Glamour Card


Jun Lana’s first attempt in the mainstream arena in the horror film Mag-ingat ka sa... Kulam has been derided in my review. In his new film Tarot, I could now feel that he has now returned in his better form. Not as a faerie that would cast magical spells that play with our senses on the supernatural aspects of our society but as a real fabulist. After all, it is his passion and the typewriter back then could be his supernatural tool into the invention of his stories. Tarot could be a little tricky with its plot and stiff twists; yet it still deserves to be seen.

The lady Gambit of the hour is played by a reel and real enchantress, Marian Rivera. She plays the dazzling Cara who has a tragic and mystifying past. The film starts with a flashback when Mount Pinatubo erupted and the young and naïve Cara has foreseen this in the tarot cards of her grandmother played by the legendary Gloria Romero. On New Year’s Eve, Cara feels she is being called by the whispery cards. As she lays it down, she manifests the knowledge that tragic events will happen.

The film is about fortunetelling. Ironically, the film cancels out the word fortune, and speaks. A few months back, I had my first tarot card reading session given by a lady who looks quite typical for her eerie profession. She introduces her craft more as psychotherapy. She prohibits questions that will be regarding health and death. I think it’s quite disreputable for her to tackle those things so it is really something to avoid. I am astounded that two films I have recently seen have tackled the misfortune. The other film is
Ang Manghuhula by Paolo Herras. I could have bashed both films for their irregularities and being quite negligent with the repercussions it could get across to the viewers. But I assure you, both films have squeezed in other elements to make them realistic, imaginative and entertaining.

Years have passed; Cara decides to climb a mountain with his fiancé Miguel played by Dennis Trillo. They are lost in the forest side of the mountain and decide to stay in a cave for the night. When Cara wakes up, Miguel is nowhere to be found. Weeks have passed; there is no news of Miguel. Cara decides to get hold of the tarot cards of her grandmother to know where he is.

Cara seems to be highly intuitive with the things around her and this could be a great benefit on her part. I think, even without the tarot cards, you could see in her dazzling eyes the wisdom she has manifested. I think she might do a better acting foray in the horror genre like the role as Nieves in the Shake Rattle and Roll X than flaunting her comedic prowess in Desperadas 2 and even a hysterical drama stint in
One True Love. But in Tarot, she has proven again that she shines. This could be a genre she is at home with and has saturated all the excesses of the melodramatic acting.

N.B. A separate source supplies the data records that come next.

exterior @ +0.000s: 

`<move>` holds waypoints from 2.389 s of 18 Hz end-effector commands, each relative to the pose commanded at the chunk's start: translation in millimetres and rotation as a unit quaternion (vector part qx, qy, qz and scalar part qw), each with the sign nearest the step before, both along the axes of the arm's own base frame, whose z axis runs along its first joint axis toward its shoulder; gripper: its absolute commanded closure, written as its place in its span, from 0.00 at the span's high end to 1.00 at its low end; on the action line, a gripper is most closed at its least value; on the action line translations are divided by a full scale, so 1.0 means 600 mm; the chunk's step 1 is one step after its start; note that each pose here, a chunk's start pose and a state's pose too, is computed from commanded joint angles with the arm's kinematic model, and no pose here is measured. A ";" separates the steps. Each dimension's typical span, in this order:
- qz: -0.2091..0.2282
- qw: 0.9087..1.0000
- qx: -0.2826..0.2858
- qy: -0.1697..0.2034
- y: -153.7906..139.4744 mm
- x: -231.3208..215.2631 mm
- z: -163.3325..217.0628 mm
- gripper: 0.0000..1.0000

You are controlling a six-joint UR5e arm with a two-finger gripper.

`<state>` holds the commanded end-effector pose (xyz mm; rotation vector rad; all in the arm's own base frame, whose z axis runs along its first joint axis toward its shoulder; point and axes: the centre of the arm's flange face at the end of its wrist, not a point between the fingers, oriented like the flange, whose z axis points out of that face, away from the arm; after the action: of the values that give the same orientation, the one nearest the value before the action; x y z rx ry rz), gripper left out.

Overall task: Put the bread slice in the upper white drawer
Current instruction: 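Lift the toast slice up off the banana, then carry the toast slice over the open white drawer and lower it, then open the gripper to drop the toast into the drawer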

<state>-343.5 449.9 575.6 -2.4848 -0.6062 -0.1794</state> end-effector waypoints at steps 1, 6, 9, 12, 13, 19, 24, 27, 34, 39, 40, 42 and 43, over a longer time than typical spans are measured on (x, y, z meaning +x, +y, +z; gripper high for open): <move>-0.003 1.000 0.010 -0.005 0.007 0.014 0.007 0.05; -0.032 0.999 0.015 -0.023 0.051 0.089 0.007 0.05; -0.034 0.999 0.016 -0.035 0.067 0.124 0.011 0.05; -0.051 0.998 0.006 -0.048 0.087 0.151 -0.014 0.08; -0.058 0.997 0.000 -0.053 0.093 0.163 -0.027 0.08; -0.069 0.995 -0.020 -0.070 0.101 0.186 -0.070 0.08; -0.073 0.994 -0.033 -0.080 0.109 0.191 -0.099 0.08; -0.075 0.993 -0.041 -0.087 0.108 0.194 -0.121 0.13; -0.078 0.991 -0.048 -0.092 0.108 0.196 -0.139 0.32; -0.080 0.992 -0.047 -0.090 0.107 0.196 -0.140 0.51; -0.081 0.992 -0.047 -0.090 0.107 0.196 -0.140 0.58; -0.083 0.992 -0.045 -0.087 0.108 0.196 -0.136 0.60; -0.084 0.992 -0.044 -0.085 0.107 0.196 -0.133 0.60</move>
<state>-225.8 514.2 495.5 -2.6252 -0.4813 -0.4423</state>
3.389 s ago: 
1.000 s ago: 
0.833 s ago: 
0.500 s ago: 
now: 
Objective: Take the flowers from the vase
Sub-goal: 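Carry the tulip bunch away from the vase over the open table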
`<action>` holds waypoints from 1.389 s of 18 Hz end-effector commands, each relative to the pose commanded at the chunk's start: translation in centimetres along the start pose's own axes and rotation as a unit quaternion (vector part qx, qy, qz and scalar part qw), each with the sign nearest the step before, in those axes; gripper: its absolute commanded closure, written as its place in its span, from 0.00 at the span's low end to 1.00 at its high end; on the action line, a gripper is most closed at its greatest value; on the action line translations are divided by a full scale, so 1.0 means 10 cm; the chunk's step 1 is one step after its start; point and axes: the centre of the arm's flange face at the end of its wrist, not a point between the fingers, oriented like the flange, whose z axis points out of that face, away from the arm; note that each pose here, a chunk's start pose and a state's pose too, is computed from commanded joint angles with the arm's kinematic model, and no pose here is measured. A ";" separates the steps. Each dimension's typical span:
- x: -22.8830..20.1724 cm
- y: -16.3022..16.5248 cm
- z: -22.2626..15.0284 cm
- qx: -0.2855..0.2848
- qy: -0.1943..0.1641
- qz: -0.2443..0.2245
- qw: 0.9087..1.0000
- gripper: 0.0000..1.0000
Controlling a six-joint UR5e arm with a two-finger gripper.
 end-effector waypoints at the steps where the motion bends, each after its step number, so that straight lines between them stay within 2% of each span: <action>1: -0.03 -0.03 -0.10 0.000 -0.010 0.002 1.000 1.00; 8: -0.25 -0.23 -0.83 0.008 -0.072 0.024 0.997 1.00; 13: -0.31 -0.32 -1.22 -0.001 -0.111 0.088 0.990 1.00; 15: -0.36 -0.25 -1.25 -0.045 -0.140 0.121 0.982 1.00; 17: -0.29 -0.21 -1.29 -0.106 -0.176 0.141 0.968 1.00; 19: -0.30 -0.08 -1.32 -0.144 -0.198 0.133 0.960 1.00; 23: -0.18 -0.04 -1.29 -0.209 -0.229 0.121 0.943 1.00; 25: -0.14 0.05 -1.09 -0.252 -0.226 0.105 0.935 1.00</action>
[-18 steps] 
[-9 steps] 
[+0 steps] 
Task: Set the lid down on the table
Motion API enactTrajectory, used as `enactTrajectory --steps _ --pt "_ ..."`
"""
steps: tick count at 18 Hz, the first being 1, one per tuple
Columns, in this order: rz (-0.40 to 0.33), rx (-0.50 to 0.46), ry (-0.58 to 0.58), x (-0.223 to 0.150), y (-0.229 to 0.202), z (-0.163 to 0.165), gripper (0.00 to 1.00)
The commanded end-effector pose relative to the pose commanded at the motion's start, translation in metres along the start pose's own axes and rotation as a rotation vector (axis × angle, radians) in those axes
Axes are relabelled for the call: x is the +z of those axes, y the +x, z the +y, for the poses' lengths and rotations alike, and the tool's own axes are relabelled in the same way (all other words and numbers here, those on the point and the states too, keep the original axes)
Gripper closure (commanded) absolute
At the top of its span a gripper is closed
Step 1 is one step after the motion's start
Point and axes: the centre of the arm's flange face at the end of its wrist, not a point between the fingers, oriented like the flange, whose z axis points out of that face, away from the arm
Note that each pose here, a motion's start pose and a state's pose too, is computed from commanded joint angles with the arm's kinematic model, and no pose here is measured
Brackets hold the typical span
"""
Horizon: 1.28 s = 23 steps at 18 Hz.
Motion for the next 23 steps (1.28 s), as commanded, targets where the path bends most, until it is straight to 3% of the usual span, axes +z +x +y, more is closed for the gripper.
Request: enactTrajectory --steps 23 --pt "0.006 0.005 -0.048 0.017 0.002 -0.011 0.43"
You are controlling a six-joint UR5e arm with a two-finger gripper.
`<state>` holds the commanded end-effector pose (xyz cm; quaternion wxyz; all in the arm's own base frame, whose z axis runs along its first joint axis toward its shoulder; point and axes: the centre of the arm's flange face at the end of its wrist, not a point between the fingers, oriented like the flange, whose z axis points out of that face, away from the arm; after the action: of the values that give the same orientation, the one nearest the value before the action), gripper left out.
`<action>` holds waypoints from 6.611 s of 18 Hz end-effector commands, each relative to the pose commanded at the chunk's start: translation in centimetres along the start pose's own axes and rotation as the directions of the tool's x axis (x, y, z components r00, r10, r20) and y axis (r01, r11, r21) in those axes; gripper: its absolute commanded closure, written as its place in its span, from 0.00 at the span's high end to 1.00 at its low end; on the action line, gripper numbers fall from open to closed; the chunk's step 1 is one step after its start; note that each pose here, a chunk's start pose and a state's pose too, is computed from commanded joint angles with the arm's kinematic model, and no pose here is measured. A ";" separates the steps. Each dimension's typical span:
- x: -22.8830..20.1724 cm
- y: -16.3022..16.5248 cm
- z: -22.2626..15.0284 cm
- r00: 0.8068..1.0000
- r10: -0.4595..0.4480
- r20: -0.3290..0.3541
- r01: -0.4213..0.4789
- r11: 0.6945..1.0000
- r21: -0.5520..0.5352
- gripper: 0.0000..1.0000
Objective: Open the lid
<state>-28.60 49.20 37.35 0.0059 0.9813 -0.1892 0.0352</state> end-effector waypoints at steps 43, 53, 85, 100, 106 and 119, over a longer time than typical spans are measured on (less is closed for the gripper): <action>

Tarot could be your next DVD purchase and could be relished for its worth especially if you crave for audience-oriented horror thrills. This film has been sprinkled with conflicts and twists, similiar to your well-liked flavored popcorn. But sometimes flavored writing needs some buffing up and polishing despite a contentment whether between the filmmaker and the studio or with the filmmaker himself. Still, it is every man to his taste. But my intuition says, Jun Lana’s writing is in best form in Sa Pusod ng Dagat by Marilou Diaz-Abaya.